[Wien] "X-FORCE for atom 1 is not zero as required by symmetry"
Fecher, Gerhard
fecher at uni-mainz.de
Wed Apr 23 10:30:27 CEST 2014
but still the line
P 6 4_P21/n
is wrong
either 14_P21/n (sgroup -> 14 P21/c) or 4_P21, these two things are not the same !
Ciao
Gerhard
DEEP THOUGHT in D. Adams; Hitchhikers Guide to the Galaxy:
"I think the problem, to be quite honest with you,
is that you have never actually known what the question is."
====================================
Dr. Gerhard H. Fecher
Institut of Inorganic and Analytical Chemistry
Johannes Gutenberg - University
55099 Mainz
________________________________________
Von: wien-bounces at zeus.theochem.tuwien.ac.at [wien-bounces at zeus.theochem.tuwien.ac.at]" im Auftrag von "Peter Blaha [pblaha at theochem.tuwien.ac.at]

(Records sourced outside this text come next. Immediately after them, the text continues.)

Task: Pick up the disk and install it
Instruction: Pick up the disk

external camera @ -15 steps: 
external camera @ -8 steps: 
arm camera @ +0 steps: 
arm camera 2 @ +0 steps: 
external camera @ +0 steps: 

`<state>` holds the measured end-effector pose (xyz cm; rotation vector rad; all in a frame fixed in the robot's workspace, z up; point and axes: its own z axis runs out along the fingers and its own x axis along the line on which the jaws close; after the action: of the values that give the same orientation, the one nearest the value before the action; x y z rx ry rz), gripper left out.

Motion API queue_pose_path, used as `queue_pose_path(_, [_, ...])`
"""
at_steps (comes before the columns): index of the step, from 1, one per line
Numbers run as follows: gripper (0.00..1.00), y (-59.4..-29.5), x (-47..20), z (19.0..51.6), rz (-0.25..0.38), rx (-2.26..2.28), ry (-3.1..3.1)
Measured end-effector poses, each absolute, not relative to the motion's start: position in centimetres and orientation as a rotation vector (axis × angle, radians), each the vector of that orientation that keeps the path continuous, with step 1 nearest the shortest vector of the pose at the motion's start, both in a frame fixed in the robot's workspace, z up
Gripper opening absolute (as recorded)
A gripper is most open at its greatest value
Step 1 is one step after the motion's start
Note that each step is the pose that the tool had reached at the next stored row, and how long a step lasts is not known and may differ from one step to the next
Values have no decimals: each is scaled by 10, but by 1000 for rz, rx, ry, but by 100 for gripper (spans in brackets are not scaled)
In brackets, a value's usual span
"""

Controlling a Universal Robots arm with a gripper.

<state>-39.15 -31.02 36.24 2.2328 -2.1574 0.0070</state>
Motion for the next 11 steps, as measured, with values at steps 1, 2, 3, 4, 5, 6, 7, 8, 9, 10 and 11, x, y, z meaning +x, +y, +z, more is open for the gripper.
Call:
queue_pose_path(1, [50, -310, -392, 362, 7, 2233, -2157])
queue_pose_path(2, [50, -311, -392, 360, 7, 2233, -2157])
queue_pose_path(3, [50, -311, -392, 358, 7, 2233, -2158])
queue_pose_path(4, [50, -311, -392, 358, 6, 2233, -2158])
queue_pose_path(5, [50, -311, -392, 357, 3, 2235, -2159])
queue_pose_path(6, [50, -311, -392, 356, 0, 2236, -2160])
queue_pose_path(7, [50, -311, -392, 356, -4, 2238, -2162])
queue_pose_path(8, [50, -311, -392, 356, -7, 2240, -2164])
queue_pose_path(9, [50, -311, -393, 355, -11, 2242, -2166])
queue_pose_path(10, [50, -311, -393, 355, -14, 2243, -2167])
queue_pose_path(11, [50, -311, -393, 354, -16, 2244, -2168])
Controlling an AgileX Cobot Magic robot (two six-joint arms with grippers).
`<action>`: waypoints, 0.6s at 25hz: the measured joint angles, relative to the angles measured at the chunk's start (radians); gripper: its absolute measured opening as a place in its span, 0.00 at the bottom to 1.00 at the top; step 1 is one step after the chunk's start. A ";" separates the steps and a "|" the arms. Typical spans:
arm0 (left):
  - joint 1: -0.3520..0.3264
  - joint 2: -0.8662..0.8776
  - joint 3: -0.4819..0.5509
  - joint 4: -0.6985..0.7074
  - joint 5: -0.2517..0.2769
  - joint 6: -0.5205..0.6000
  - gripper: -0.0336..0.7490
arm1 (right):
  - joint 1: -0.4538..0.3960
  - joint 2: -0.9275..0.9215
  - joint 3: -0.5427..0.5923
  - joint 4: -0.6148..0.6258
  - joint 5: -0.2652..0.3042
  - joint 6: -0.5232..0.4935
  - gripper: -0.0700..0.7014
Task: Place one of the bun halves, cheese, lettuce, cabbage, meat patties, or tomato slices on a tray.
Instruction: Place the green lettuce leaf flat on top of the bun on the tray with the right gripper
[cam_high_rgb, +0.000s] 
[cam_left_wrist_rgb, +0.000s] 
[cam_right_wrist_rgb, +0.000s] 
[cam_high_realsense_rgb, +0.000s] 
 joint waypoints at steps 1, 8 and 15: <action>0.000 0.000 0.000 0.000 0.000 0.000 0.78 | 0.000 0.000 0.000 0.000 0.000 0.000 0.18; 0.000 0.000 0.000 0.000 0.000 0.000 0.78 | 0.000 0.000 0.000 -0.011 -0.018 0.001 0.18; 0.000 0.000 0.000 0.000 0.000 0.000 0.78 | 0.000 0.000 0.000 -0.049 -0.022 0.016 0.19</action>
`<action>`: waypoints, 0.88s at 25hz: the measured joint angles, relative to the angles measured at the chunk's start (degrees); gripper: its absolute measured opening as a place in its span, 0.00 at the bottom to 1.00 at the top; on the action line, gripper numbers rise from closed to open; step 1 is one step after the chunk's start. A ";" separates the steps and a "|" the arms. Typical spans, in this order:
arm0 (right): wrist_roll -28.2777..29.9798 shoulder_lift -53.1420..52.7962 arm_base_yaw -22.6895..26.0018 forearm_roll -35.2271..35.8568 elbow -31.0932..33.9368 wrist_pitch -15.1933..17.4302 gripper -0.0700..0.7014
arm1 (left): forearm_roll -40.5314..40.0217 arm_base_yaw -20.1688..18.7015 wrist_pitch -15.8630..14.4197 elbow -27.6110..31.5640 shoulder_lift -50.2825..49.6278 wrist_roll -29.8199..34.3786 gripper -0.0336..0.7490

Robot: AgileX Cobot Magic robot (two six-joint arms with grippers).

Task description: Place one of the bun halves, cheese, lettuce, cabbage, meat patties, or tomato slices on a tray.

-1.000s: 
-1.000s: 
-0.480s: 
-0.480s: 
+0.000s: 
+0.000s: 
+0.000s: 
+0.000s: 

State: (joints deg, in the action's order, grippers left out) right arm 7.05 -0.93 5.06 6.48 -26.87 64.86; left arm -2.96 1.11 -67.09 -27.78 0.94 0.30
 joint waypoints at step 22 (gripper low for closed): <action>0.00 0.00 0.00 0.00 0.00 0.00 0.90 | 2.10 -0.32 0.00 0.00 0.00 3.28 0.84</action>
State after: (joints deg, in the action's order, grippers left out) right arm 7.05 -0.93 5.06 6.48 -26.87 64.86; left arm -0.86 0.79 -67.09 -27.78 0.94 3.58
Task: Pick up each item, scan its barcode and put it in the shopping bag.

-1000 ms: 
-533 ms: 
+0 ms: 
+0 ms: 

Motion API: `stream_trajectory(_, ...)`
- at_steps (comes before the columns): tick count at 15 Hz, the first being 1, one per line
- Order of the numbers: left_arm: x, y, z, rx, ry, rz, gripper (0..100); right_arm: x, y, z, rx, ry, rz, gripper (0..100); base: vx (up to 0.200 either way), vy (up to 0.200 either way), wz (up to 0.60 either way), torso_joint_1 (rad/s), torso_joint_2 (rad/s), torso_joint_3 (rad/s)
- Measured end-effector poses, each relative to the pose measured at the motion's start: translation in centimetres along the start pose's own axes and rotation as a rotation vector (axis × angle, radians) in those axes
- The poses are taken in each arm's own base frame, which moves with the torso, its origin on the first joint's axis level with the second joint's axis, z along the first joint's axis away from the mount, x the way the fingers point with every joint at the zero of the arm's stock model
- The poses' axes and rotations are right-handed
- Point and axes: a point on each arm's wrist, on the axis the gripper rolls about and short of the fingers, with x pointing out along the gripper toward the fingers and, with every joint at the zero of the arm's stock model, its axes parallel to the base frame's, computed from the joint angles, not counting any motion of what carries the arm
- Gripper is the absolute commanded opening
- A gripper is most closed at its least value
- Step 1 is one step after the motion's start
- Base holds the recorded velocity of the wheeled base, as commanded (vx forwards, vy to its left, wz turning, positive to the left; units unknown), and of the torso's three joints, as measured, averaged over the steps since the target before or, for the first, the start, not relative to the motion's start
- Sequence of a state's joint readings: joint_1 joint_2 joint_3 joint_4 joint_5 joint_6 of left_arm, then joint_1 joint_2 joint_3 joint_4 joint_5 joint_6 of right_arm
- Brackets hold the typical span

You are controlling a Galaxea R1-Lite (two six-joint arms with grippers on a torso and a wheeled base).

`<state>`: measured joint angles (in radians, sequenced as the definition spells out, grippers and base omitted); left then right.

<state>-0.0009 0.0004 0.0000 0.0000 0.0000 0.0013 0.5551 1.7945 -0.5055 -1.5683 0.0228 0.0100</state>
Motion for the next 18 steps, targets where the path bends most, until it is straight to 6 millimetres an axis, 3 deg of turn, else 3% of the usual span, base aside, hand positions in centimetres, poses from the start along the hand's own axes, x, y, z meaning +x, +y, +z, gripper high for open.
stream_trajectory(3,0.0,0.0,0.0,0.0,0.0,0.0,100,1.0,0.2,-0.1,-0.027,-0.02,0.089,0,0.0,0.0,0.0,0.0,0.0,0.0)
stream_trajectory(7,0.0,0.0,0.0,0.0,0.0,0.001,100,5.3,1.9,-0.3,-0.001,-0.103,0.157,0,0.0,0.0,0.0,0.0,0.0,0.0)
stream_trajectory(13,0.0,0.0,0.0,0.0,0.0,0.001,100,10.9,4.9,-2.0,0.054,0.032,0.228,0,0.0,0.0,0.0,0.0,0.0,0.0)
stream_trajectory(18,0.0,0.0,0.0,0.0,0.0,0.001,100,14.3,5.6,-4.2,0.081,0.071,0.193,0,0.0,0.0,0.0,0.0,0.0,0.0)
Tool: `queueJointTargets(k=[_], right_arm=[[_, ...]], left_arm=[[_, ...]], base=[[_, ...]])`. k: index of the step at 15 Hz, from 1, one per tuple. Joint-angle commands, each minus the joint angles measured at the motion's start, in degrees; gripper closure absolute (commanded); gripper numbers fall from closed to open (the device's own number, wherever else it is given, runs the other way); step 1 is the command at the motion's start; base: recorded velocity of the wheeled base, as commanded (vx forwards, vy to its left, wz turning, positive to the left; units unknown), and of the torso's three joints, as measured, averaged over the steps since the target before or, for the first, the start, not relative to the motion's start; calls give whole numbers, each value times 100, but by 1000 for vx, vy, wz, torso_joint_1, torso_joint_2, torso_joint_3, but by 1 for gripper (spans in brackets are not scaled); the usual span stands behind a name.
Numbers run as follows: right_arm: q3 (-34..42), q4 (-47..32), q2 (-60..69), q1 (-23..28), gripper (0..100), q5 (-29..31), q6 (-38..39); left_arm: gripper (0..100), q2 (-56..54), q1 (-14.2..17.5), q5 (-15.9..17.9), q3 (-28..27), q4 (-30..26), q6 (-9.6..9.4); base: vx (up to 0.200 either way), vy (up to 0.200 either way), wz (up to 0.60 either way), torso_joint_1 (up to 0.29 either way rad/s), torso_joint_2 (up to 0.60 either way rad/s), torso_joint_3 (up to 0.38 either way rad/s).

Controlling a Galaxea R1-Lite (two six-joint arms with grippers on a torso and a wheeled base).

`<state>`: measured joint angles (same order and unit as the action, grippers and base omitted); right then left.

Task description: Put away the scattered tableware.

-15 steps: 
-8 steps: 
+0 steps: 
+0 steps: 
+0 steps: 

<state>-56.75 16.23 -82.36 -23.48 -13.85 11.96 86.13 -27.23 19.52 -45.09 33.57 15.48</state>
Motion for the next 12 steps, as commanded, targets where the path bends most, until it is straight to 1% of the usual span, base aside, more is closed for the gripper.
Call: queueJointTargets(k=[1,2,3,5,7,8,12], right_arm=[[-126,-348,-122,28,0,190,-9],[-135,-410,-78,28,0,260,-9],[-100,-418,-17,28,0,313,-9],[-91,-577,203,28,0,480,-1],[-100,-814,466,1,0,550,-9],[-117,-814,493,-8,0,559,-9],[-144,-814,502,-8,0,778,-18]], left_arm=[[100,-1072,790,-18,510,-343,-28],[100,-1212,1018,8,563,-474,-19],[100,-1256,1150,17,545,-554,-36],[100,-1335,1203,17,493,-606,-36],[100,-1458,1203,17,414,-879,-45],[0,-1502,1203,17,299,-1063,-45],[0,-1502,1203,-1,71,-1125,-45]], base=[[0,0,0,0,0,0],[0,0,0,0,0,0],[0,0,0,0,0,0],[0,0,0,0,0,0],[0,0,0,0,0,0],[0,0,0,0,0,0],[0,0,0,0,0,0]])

Gesendet: Mittwoch, 23. April 2014 08:03
An: A Mailing list for WIEN2k users
Betreff: Re: [Wien] "X-FORCE for atom 1 is not zero as required by symmetry"
You did not use the "default" initialization in wien2k, but probably a
"funny" mixture of "hand-made" inputs, which are probably not consistent.
i) sgroup would suggest a different cell with a large monoclinic angle.
However, it seems as it is possible to neglect this suggestion.
ii) symmetry produces a struct file WITHOUT your local rotation matrices.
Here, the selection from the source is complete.